### Exercise goal
Keep the pictures out. Copy every line of the listing exactly.

________________

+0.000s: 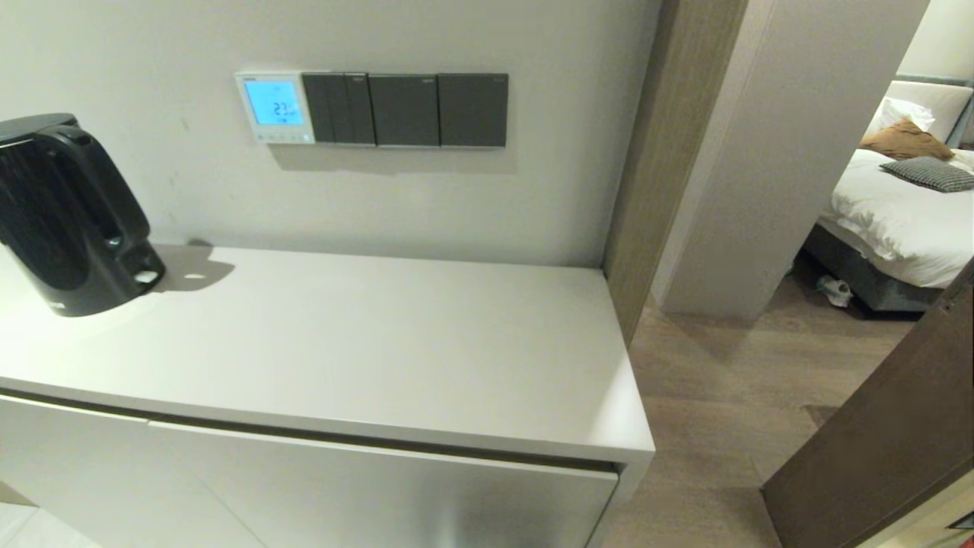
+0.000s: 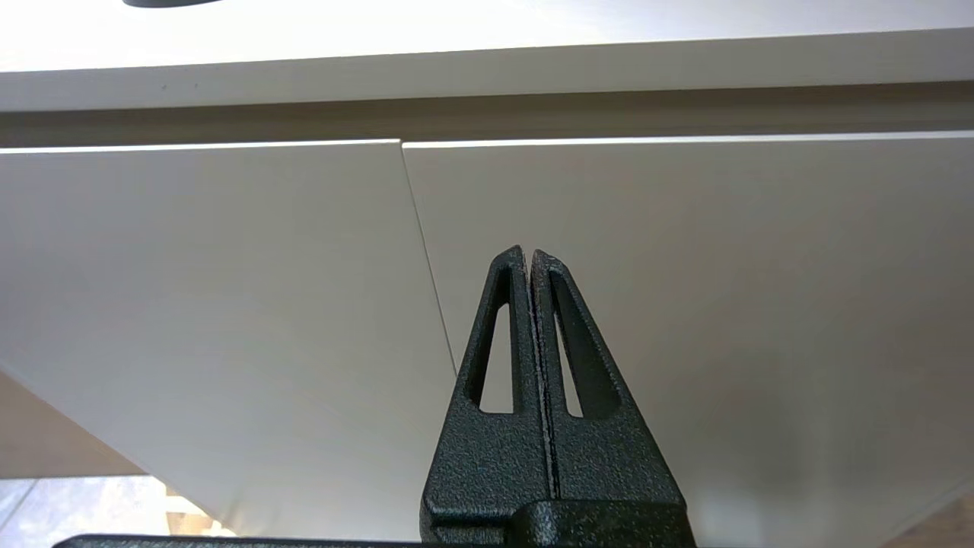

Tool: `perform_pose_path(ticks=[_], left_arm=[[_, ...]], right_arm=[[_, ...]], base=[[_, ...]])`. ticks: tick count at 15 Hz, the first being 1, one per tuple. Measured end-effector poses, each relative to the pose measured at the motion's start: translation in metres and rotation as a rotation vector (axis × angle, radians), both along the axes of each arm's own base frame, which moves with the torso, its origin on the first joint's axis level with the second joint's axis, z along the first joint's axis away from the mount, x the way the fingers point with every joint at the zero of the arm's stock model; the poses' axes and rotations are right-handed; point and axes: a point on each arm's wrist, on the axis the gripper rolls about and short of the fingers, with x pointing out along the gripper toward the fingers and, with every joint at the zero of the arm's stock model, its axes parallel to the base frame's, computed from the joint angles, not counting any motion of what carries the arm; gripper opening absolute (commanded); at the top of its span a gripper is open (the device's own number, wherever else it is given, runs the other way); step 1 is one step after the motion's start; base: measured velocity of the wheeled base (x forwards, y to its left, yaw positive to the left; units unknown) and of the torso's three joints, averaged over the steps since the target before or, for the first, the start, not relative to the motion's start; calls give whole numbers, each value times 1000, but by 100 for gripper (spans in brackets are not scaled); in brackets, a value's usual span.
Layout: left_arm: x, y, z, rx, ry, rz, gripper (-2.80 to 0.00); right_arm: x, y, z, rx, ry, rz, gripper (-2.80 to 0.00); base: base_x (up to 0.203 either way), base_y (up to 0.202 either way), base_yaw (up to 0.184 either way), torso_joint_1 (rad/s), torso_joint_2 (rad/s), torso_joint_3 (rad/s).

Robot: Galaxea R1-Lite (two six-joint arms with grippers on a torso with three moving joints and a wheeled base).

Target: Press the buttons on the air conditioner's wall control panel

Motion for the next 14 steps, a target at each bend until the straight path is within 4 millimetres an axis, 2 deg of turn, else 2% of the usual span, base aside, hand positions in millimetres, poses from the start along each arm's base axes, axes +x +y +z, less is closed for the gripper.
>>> perform_pose_path(ticks=[14], left_arm=[[0, 0, 0, -18, 0, -1, -280]], right_arm=[[0, 0, 0, 0, 0, 0, -280]], base=[[0, 0, 0, 0, 0, 0]])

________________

### Written response
+0.000s: 
+0.000s: 

Tool: `perform_pose_path(ticks=[_], left_arm=[[_, ...]], right_arm=[[_, ...]], base=[[_, ...]])`. ticks: tick count at 15 Hz, the first being 1, one per tuple. Measured end-effector poses, each relative to the pose measured at the motion's start: translation in metres and rotation as a rotation vector (axis × angle, radians), both along the axes of each arm's own base frame, which moves with the torso, its origin on the first joint's axis level with the second joint's axis, z along the first joint's axis away from the mount, x the way the fingers point with every joint at the zero of the arm's stock model; the poses' axes and rotations are right-handed; point and axes: a point on each arm's wrist, on the axis the gripper rolls about and short of the fingers, with x pointing out along the gripper toward the fingers and, with every joint at the zero of the arm's stock model, its axes parallel to the base frame's, computed from the joint angles, not counting any motion of what carries the arm; gripper opening absolute (commanded); at the top of its span a gripper is open (the device's own number, wherever else it is given, runs the other way); step 1 is one step after the motion's start; base: measured velocity of the wheeled base (x forwards, y to its left, yaw positive to the left; units unknown) and of the torso's three joints, averaged over the steps since the target before or, for the first, the start, not relative to the motion's start; calls give whole numbers, each value times 1000, but by 100 for gripper (spans in brackets are not scaled); in brackets, a value's usual span.
Layout: left_arm: x, y, z, rx, ry, rz, gripper (-2.80 to 0.00); right_arm: x, y, z, rx, ry, rz, gripper (-2.80 to 0.00); base: base_x (up to 0.203 either way), base_y (up to 0.202 either way), base_yaw (up to 0.184 either way), torso_joint_1 (rad/s), torso_joint_2 (rad/s), torso_joint_3 (rad/s).

Robot: Galaxea R1-Lite (two six-joint arms with grippers on a torso with three moving joints and a wheeled base).

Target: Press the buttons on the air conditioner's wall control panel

Motion for the next 14 steps, a target at each bend until the straight path is within 4 millimetres an axis, 2 deg of turn, else 2% of the usual span, base aside, hand positions in millimetres, poses from the start along each arm's base axes, axes +x +y +z, less is closed for the gripper.
>>> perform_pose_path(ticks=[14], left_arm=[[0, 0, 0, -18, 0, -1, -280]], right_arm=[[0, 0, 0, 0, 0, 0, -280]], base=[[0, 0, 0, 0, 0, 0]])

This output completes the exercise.